The Deferral Accounts will be maintained by the Company and will list and
reflect each Participant’s credits and valuations.  The Company will provide
each Participant an annual statement of the balance in that Participant’s
Deferral Account.  The Company will credit to each Participant’s Deferral
Account an amount equivalent to the fees or award that would have been paid to
the Participant if the Participant had not elected to participate in the Plan. 

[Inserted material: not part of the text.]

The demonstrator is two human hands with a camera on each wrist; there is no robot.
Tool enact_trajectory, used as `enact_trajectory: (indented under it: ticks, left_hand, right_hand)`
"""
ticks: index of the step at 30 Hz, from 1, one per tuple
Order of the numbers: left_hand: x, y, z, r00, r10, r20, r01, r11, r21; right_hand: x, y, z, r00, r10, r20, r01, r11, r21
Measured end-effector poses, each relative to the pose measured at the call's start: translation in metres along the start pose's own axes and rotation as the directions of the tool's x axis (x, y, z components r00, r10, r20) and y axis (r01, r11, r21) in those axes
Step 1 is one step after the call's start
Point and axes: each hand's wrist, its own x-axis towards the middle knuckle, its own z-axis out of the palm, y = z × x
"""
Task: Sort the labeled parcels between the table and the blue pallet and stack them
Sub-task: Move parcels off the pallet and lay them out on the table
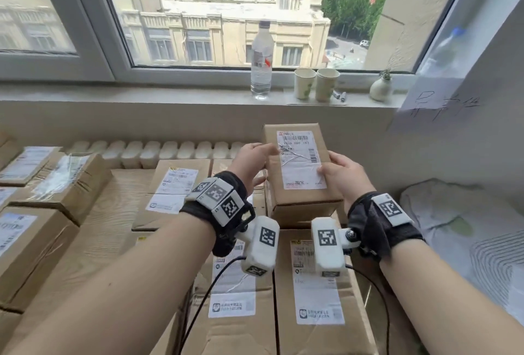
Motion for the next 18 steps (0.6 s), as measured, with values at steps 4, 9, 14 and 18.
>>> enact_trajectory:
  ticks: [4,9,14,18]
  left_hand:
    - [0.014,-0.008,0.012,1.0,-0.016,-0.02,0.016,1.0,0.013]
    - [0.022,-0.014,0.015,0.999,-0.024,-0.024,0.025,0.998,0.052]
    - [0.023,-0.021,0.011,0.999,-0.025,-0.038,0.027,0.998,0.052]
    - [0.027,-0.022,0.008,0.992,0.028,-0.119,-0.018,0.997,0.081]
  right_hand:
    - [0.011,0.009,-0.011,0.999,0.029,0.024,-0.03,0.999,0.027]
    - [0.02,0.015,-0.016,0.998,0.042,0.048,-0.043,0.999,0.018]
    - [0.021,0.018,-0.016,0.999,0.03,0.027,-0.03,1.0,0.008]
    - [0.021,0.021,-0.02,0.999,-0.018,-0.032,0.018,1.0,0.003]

The credit will be made on the date on which the fee or award would have been
paid absent a Deferral Election.  No funds will be segregated into the Deferral
Account of Participants; the Deferral Accounts represent a general unsecured
obligation of the Company.  Any amount credited to the Deferral Account based
on an award which is subject to a vesting schedule shall be subject to the same
vesting schedule under the Plan as the award would have been.

(c)        Valuation. 
Until the first distribution to a Participant, amounts credited to a Deferral
Account of that Participant will be increased or decreased as measured by the
market value of the Company’s Common Shares plus the value of dividends or
other distributions on the Company’s Common Shares.  Each amount credited to a
Deferral Account will be assigned a number of Share Units (including fractions
of a Share) determined by dividing the amount credited to the Deferral Account,
whether in lieu of payment of fees for service as a director, an award to the
director or as a dividend or other distribution attributable to those Share
Units, by the Fair Market Value of the Company’s Common Shares (as defined
below) on the date of credit.  Fair Market Value of the Company’s Common Shares
means:  (i) the closing price of the Company’s Common Shares on the principal
exchange on which the Company’s Common Shares are then trading, if any, on the
date of credit, or, if shares were not traded on the date of credit, then on
the next preceding trading day during which a sale occurred; or (ii) if the
Common Shares are not traded on an exchange but are quoted on NASDAQ or a
successor quotation system, (1) the last sales price (if the Common Shares are
then listed as a National Market Issue under the NASD National Market System)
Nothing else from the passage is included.